Brief: Locate every line in the records below that holds the word "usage" and return each one.

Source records
•••

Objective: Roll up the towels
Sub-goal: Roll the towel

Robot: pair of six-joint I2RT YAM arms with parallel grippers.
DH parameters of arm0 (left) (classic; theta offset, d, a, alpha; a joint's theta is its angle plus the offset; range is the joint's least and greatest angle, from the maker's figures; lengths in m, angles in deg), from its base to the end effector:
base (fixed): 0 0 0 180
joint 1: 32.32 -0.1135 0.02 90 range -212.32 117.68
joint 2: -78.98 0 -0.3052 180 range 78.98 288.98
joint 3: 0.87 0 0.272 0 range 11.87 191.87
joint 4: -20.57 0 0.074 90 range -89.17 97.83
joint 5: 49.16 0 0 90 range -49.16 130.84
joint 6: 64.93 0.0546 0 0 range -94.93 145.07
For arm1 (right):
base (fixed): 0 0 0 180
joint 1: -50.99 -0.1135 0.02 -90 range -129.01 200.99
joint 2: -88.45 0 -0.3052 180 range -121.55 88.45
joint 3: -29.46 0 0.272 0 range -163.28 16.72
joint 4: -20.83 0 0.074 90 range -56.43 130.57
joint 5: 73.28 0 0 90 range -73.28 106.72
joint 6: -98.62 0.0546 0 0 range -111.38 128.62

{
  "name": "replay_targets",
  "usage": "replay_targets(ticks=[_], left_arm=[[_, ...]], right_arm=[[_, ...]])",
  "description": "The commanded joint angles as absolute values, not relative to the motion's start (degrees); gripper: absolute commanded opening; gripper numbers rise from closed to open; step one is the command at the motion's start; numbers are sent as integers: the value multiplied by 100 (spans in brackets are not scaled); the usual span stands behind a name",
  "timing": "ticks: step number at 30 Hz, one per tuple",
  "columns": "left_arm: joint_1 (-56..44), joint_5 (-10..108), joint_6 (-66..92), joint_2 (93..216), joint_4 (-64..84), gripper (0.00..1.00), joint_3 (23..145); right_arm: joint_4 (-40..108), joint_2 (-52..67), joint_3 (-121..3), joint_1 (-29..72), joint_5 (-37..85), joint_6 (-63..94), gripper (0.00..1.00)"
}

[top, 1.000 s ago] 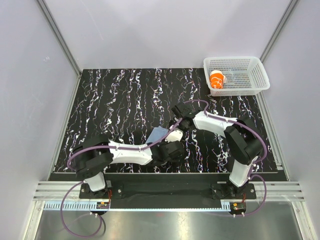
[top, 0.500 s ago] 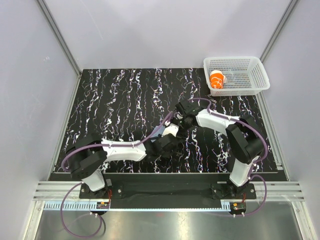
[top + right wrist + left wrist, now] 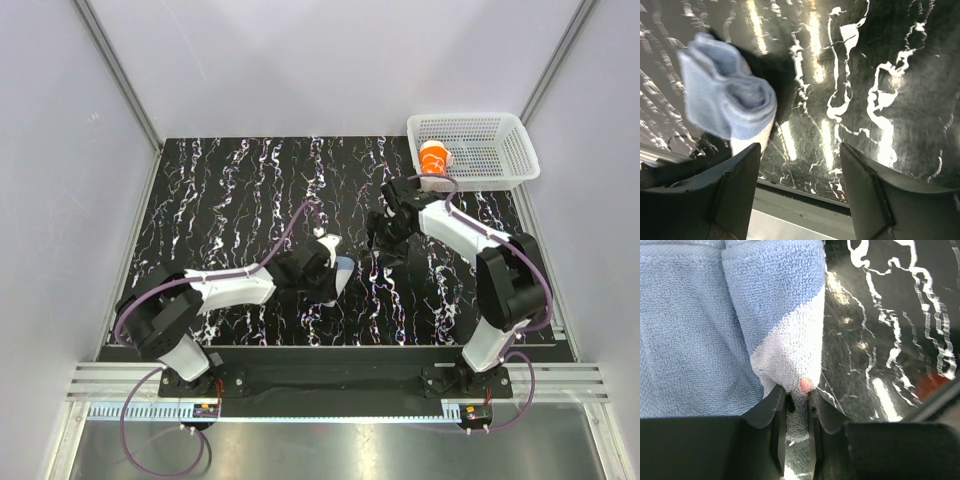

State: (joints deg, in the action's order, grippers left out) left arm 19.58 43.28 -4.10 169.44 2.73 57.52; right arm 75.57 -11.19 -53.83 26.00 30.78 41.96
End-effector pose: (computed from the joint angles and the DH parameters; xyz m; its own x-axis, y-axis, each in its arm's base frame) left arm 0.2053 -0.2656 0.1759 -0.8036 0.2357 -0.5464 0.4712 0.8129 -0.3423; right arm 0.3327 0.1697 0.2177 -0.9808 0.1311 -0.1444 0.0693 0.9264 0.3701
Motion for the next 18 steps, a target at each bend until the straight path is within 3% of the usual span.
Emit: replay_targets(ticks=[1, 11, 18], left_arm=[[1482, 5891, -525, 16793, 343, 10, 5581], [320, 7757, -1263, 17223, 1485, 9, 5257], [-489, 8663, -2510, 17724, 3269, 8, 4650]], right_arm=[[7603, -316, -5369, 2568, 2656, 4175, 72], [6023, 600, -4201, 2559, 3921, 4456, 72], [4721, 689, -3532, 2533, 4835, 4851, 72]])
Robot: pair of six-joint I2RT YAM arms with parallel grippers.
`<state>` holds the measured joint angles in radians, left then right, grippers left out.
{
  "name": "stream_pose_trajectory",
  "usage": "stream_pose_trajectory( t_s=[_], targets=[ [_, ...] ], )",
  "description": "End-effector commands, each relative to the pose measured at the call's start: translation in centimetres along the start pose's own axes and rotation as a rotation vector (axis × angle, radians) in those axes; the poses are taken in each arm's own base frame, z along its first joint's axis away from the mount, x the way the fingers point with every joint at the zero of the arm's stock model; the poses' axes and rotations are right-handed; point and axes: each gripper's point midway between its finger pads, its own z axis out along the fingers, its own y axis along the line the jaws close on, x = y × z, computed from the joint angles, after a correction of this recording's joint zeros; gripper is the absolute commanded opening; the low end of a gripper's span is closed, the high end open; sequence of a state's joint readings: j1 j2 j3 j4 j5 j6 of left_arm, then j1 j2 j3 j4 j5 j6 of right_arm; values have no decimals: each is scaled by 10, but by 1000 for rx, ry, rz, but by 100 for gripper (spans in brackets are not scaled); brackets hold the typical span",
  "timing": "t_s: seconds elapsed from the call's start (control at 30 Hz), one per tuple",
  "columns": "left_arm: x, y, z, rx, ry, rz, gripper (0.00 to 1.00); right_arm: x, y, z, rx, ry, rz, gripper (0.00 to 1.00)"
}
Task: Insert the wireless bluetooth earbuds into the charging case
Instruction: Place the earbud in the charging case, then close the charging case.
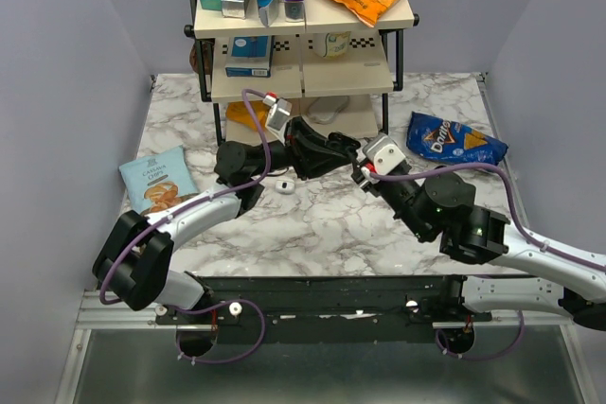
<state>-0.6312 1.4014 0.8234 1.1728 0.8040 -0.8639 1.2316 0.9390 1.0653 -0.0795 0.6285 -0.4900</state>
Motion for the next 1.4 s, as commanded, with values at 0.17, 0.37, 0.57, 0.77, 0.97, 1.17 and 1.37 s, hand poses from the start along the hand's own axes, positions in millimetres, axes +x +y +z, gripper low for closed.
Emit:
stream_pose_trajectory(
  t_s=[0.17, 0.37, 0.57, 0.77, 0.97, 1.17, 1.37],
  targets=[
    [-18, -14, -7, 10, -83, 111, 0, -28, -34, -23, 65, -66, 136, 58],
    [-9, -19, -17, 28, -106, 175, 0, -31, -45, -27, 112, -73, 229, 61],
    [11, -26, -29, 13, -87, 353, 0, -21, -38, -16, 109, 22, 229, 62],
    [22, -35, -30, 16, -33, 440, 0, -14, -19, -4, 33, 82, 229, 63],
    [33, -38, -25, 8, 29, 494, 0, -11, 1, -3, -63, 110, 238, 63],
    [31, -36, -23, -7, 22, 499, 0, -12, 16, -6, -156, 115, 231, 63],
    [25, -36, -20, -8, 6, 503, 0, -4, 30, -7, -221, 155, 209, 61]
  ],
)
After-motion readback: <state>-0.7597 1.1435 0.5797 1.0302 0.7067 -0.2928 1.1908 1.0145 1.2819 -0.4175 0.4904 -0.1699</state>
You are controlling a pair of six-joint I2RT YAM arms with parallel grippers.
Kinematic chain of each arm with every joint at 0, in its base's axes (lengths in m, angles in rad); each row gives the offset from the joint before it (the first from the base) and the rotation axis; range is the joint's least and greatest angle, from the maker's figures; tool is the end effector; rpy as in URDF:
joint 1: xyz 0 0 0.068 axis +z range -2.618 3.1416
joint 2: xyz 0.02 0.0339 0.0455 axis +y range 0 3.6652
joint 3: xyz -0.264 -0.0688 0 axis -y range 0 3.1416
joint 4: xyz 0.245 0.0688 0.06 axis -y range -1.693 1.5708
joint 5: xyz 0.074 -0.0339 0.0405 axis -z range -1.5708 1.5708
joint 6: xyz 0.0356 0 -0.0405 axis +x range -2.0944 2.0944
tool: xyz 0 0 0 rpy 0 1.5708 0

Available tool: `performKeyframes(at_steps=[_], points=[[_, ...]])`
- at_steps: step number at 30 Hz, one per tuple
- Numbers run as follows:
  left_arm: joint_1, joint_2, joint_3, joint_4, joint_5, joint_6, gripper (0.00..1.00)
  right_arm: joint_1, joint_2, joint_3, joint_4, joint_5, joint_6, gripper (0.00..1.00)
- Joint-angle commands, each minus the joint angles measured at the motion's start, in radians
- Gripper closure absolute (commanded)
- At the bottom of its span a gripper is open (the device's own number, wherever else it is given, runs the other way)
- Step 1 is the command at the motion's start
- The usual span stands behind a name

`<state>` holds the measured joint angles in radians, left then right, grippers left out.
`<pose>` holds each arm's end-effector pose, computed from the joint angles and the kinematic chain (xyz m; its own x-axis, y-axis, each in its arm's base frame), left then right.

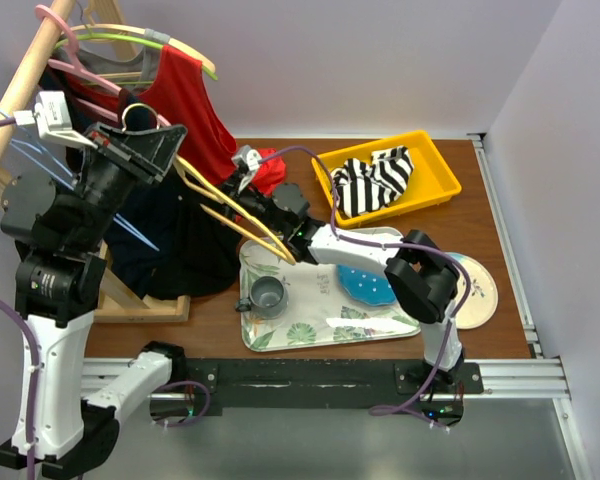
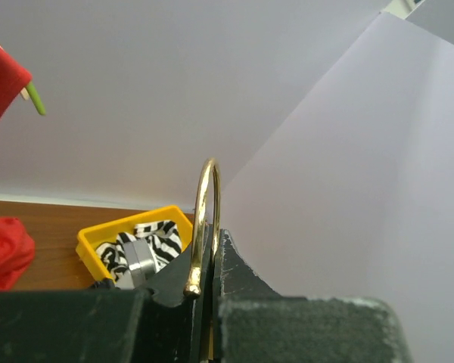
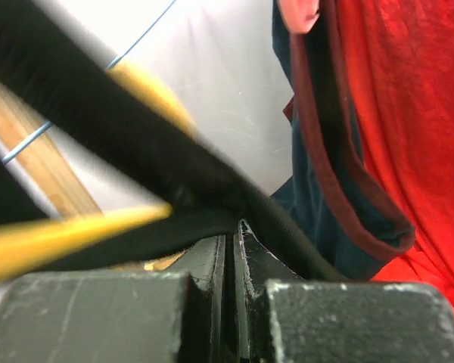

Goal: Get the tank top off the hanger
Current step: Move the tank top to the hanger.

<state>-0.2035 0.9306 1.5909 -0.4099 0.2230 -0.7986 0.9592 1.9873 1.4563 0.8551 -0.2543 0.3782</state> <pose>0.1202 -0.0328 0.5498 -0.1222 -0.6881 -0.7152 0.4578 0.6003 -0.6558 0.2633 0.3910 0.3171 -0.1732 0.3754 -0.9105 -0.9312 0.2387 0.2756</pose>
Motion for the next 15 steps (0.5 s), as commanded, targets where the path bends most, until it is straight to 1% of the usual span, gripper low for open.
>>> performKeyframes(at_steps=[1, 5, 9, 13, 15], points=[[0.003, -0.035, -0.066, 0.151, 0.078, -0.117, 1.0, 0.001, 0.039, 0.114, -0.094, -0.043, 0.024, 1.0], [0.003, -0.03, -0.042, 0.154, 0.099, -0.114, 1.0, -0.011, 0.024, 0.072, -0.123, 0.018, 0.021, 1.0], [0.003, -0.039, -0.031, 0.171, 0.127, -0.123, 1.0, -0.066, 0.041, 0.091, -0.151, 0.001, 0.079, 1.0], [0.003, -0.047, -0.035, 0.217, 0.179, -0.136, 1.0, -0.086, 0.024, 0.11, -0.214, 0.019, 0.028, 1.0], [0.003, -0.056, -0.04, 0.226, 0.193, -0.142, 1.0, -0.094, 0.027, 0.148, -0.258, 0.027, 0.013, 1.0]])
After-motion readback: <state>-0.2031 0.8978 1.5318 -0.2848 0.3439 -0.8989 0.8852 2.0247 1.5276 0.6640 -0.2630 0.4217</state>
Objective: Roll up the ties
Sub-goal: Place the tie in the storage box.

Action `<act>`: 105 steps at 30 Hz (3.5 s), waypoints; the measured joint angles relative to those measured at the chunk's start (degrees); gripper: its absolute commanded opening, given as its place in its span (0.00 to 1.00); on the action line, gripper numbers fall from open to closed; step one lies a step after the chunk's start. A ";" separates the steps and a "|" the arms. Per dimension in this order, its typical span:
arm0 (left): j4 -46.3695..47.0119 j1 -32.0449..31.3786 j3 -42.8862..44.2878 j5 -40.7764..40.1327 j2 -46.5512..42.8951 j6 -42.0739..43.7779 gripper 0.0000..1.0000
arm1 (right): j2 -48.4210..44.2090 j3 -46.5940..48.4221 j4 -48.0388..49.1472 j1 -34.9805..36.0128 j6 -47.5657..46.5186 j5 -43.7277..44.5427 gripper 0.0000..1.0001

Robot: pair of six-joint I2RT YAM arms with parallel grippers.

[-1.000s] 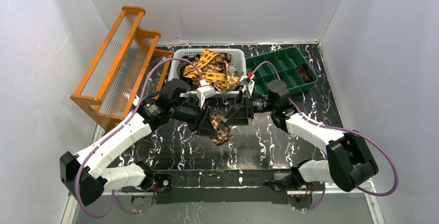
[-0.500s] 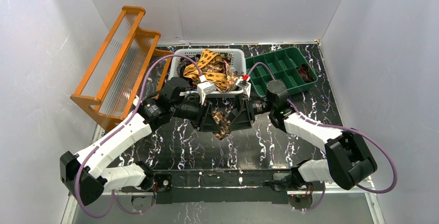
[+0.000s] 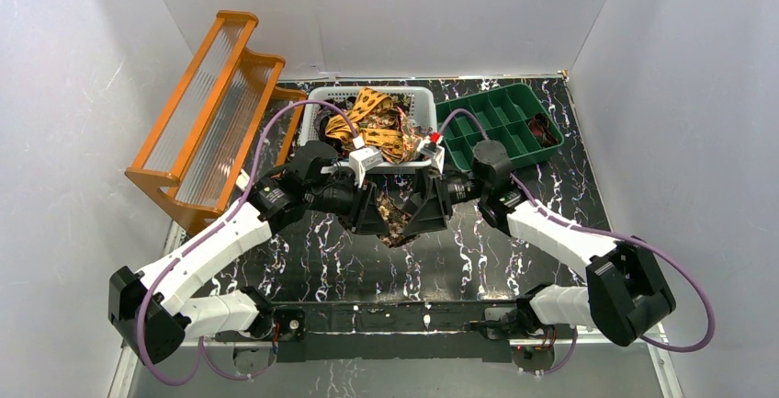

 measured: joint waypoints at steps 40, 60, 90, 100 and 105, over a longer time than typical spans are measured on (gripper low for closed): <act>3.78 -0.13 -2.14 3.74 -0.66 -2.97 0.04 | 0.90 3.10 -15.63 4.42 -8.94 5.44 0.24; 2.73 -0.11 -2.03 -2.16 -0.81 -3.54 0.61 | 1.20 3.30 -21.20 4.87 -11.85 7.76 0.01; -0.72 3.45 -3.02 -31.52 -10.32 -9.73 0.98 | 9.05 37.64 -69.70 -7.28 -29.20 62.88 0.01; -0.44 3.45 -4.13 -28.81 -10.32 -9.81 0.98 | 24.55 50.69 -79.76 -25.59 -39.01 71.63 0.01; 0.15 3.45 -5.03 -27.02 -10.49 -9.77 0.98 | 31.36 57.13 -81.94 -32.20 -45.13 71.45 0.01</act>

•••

Answer for the task:
  "usage": "replay_targets(ticks=[_], left_arm=[[_, ...]], right_arm=[[_, ...]])",
  "usage": "stream_pose_trajectory( t_s=[_], targets=[ [_, ...] ], )",

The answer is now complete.